[[ The data, beginning ]]
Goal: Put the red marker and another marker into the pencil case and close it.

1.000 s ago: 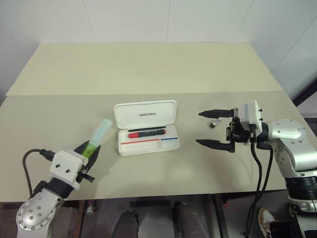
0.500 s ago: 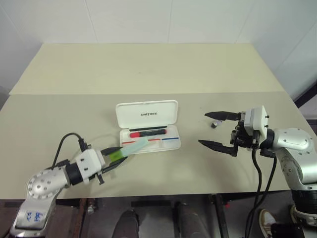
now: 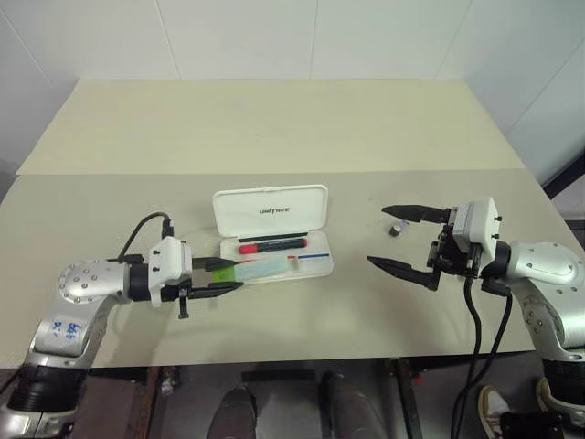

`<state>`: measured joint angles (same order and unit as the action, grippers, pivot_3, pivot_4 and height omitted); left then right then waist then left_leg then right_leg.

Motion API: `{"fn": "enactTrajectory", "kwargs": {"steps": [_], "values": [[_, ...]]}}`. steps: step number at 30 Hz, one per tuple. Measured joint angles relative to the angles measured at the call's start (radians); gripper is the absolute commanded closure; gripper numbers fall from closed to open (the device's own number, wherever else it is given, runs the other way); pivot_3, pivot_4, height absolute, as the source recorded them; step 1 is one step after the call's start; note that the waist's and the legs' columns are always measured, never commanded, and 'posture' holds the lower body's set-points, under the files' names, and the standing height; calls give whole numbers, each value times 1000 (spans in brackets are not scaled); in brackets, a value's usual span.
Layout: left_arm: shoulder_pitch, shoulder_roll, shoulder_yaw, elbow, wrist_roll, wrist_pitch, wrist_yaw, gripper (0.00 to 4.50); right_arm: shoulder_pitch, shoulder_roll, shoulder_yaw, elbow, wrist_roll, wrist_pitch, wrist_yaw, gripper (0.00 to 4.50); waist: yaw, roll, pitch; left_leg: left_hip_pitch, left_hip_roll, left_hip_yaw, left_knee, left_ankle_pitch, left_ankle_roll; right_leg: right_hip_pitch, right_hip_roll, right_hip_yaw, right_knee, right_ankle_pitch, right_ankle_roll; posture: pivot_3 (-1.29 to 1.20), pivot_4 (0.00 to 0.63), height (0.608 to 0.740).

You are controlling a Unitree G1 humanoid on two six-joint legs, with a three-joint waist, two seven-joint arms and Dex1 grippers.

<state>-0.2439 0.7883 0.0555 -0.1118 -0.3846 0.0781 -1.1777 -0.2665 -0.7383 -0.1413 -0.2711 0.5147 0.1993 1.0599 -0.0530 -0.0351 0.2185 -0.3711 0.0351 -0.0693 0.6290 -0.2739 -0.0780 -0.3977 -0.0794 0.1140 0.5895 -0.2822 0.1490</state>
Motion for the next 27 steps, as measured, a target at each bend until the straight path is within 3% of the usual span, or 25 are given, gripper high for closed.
{"fn": "enactTrajectory", "kwargs": {"steps": [12,27], "values": [[-203,-25,-105,254,137,-128,-58,3460,15,0,-8,-36,7,21,-36,0,2,0,0,0,0,0,0,0,0,0,0,-1,1,1,4,0,150,740],[-223,-101,-155,313,205,-129,-6,3460,46,-1,-26,-92,28,66,-65,0,5,0,0,0,0,-1,0,0,0,0,0,-1,2,4,10,0,150,740]]}}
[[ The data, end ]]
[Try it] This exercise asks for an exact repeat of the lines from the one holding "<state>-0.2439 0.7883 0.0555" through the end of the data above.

[Answer below]
<state>-0.2439 0.7883 0.0555 -0.1118 -0.3846 0.0781 -1.1777 -0.2665 -0.7383 -0.1413 -0.2711 0.5147 0.1993 1.0599 -0.0530 -0.0351 0.2185 -0.3711 0.0351 -0.0693 0.6290 -0.2739 -0.0780 -0.3977 -0.0794 0.1140 0.5895 -0.2822 0.1490</state>
Motion for the next 27 steps, as measured, a target at each bend until the straight path is within 3% of the usual span, or 25 are given, gripper high for closed.
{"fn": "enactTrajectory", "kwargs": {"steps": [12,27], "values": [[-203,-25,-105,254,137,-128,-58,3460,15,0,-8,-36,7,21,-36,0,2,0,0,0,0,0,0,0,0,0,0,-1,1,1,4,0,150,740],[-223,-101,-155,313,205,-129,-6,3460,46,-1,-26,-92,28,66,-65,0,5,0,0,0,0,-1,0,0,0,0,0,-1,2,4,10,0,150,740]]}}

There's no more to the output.